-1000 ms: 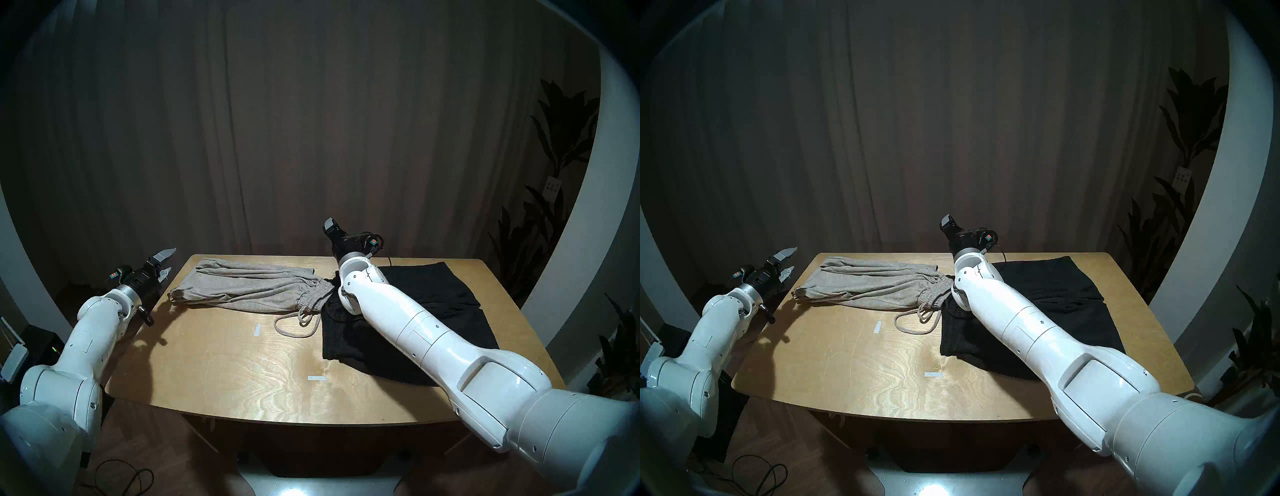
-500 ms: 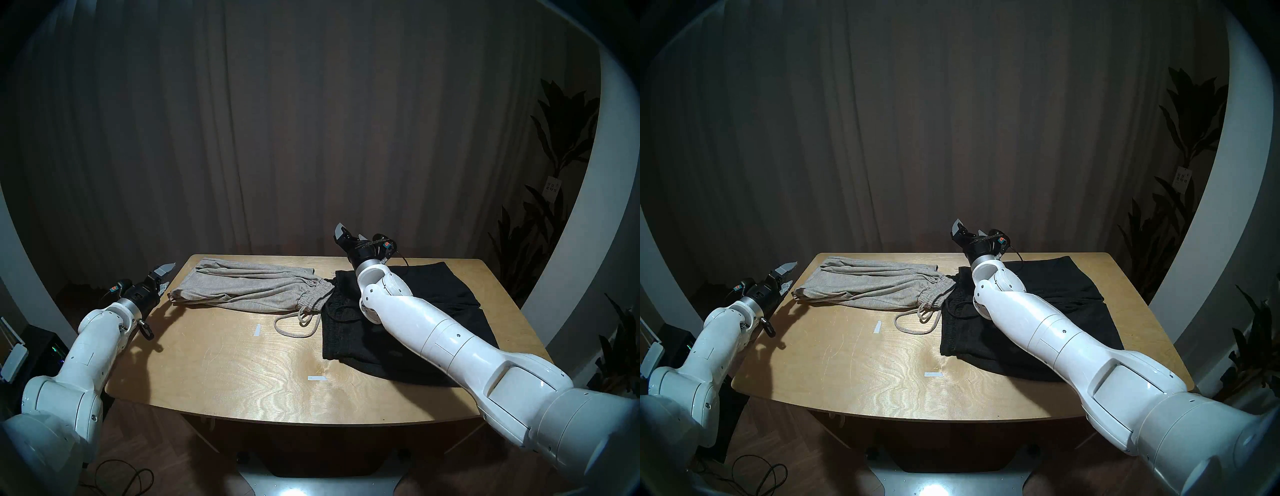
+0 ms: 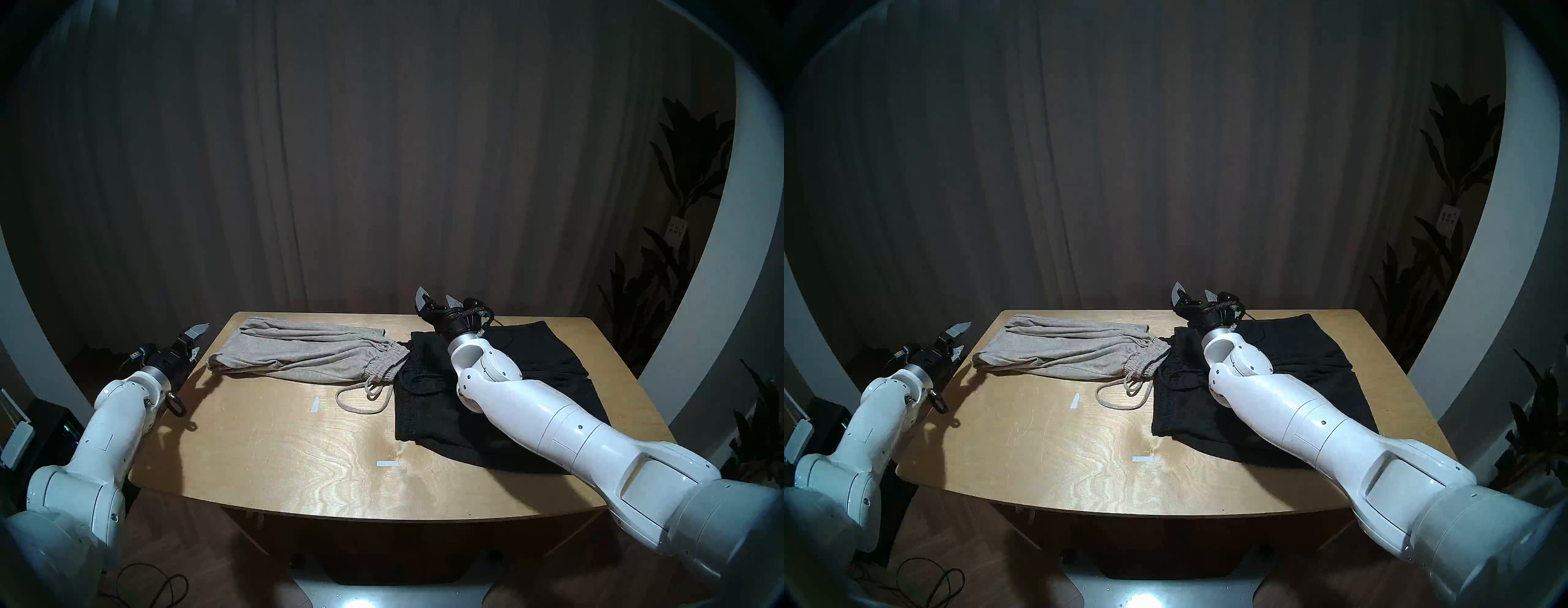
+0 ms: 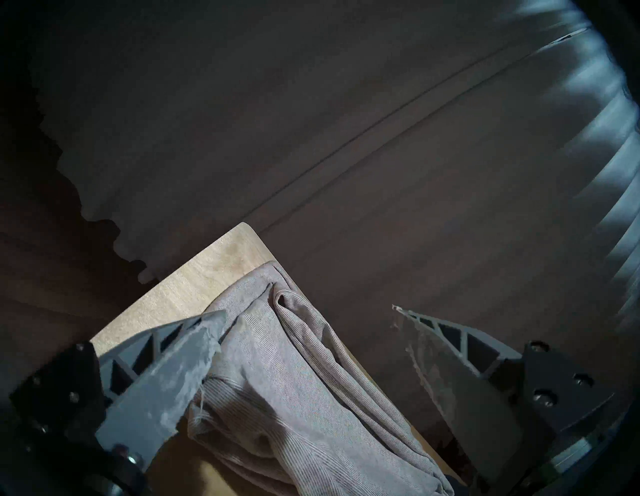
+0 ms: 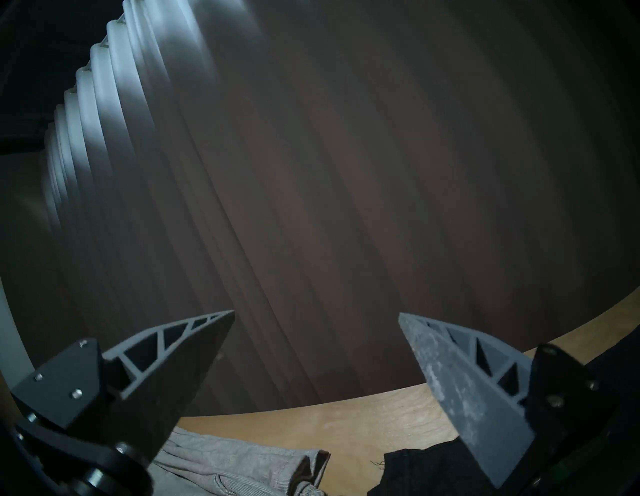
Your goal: Fold pants twice and stack them
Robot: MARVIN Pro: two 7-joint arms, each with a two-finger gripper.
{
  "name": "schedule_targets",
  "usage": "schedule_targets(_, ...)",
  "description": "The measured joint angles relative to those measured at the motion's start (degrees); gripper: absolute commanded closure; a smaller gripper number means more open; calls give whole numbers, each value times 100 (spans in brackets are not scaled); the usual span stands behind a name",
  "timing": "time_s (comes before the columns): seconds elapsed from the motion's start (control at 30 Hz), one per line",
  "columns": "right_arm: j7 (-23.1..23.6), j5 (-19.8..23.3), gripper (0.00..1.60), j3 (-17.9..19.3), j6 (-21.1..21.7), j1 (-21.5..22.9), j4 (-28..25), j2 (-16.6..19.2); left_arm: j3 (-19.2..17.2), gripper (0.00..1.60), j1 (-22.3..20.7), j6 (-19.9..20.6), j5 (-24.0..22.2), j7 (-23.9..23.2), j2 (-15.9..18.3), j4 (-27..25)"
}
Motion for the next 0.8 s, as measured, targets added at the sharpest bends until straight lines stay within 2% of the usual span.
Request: schedule_targets(0.8, 13, -535, 0, -119, -185, -322, -768, 791, -203, 0, 155, -102, -216, 1023, -71, -378)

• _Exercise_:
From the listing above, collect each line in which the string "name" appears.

• _Output_:
  "name": "schedule_targets",
  "description": "The measured joint angles relative to those measured at the motion's start (degrees); gripper: absolute commanded closure; a smaller gripper number means more open; calls give whole numbers, each value times 100 (spans in brackets are not scaled); the usual span stands behind a name",

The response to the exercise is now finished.